Content starts

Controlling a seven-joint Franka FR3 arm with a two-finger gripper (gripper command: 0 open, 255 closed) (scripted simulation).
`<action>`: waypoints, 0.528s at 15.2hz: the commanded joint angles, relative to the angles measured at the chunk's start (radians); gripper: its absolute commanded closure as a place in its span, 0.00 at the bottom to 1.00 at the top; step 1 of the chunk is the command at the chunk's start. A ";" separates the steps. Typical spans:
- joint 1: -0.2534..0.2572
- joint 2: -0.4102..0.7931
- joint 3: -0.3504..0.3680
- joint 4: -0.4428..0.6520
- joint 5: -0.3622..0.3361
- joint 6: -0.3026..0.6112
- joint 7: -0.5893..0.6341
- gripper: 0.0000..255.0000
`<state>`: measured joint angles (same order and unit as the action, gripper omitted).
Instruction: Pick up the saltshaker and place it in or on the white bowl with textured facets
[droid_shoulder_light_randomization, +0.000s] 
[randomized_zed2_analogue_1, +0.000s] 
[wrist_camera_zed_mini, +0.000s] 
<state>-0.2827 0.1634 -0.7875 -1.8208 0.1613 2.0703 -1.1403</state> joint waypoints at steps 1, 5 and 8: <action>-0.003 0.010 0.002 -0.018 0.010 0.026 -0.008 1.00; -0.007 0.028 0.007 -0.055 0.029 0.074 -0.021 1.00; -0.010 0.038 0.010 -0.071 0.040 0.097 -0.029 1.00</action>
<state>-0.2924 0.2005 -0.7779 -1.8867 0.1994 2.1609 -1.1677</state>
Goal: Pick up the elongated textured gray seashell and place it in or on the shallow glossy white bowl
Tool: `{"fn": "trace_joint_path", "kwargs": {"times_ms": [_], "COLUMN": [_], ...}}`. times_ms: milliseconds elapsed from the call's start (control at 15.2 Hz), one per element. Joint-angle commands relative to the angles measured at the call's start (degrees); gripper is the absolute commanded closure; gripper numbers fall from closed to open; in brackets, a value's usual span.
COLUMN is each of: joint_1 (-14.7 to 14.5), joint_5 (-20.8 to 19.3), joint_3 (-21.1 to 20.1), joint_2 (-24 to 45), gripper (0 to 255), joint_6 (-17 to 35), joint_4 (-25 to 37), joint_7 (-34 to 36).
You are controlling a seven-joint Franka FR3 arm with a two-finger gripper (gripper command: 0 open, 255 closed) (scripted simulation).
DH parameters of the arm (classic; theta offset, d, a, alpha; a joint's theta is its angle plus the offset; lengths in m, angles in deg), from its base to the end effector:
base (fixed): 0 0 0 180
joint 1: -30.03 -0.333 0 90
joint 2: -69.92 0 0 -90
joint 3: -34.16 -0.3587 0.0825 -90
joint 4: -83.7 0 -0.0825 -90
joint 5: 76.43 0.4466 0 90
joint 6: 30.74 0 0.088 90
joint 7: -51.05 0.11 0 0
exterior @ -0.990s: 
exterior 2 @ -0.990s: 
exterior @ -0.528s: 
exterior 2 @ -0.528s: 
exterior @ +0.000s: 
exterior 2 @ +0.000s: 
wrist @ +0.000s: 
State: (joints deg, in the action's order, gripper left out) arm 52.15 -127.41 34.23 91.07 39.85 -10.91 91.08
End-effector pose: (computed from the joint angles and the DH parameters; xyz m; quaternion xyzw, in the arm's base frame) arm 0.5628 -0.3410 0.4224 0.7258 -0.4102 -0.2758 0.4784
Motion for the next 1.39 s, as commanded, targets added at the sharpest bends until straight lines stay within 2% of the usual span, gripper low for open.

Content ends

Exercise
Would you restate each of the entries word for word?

Result
Controlling a seven-joint Franka FR3 arm with a two-finger gripper (gripper command: 0 open, 255 closed) (scripted simulation).
`<action>`: waypoints, 0.528s at 15.2hz: the commanded joint angles, relative to the angles measured at the chunk's start (radians); gripper: its absolute commanded closure as a place in its span, 0.00 at the bottom to 1.00 at the top; step 1 of the chunk is the command at the chunk's start. A ";" separates the steps. Typical spans:
- joint 1: -0.2534..0.2572
- joint 2: -0.4102..0.7931
- joint 3: -0.3504..0.3680
- joint 4: -0.4428..0.6520
- joint 5: -0.3622..0.3361
- joint 6: -0.3026..0.6112
- joint 7: -0.5893..0.6341
- gripper: 0.0000..255.0000
`<state>`: measured joint angles (same order and unit as the action, gripper omitted).
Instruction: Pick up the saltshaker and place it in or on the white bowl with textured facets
[droid_shoulder_light_randomization, +0.000s] 
[randomized_zed2_analogue_1, +0.000s] 
[wrist_camera_zed_mini, +0.000s] 
<state>-0.2827 0.1634 -0.7875 -1.8208 0.1613 2.0703 -1.1403</state> joint waypoints at steps 1, 5 and 8: <action>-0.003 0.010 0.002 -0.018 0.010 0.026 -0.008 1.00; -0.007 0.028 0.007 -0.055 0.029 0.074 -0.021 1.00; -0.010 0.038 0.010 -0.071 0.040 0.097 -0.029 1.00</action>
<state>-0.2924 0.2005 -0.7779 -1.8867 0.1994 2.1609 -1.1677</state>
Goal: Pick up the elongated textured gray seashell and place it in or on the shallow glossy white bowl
Tool: `{"fn": "trace_joint_path", "kwargs": {"times_ms": [_], "COLUMN": [_], ...}}`. times_ms: milliseconds elapsed from the call's start (control at 15.2 Hz), one per element. Joint-angle commands relative to the angles measured at the call's start (degrees); gripper is the absolute commanded closure; gripper numbers fall from closed to open; in brackets, a value's usual span.
COLUMN is each of: joint_1 (-14.7 to 14.5), joint_5 (-20.8 to 19.3), joint_3 (-21.1 to 20.1), joint_2 (-24 to 45), gripper (0 to 255), joint_6 (-17 to 35), joint_4 (-25 to 37), joint_7 (-34 to 36).
You are controlling a seven-joint Franka FR3 arm with a two-finger gripper (gripper command: 0 open, 255 closed) (scripted simulation).
DH parameters of the arm (classic; theta offset, d, a, alpha; a joint's theta is its angle plus the offset; lengths in m, angles in deg), from its base to the end effector:
base (fixed): 0 0 0 180
joint 1: -30.03 -0.333 0 90
joint 2: -69.92 0 0 -90
joint 3: -34.16 -0.3587 0.0825 -90
joint 4: -83.7 0 -0.0825 -90
joint 5: 76.43 0.4466 0 90
joint 6: 30.74 0 0.088 90
joint 7: -51.05 0.11 0 0
exterior @ -0.990s: 
exterior 2 @ -0.990s: 
exterior @ -0.528s: 
exterior 2 @ -0.528s: 
exterior @ +0.000s: 
exterior 2 @ +0.000s: 
wrist @ +0.000s: 
State: (joints deg, in the action's order, gripper left out) arm 52.15 -127.41 34.23 91.07 39.85 -10.91 91.08
End-effector pose: (computed from the joint angles and the DH parameters; xyz m; quaternion xyzw, in the arm's base frame) arm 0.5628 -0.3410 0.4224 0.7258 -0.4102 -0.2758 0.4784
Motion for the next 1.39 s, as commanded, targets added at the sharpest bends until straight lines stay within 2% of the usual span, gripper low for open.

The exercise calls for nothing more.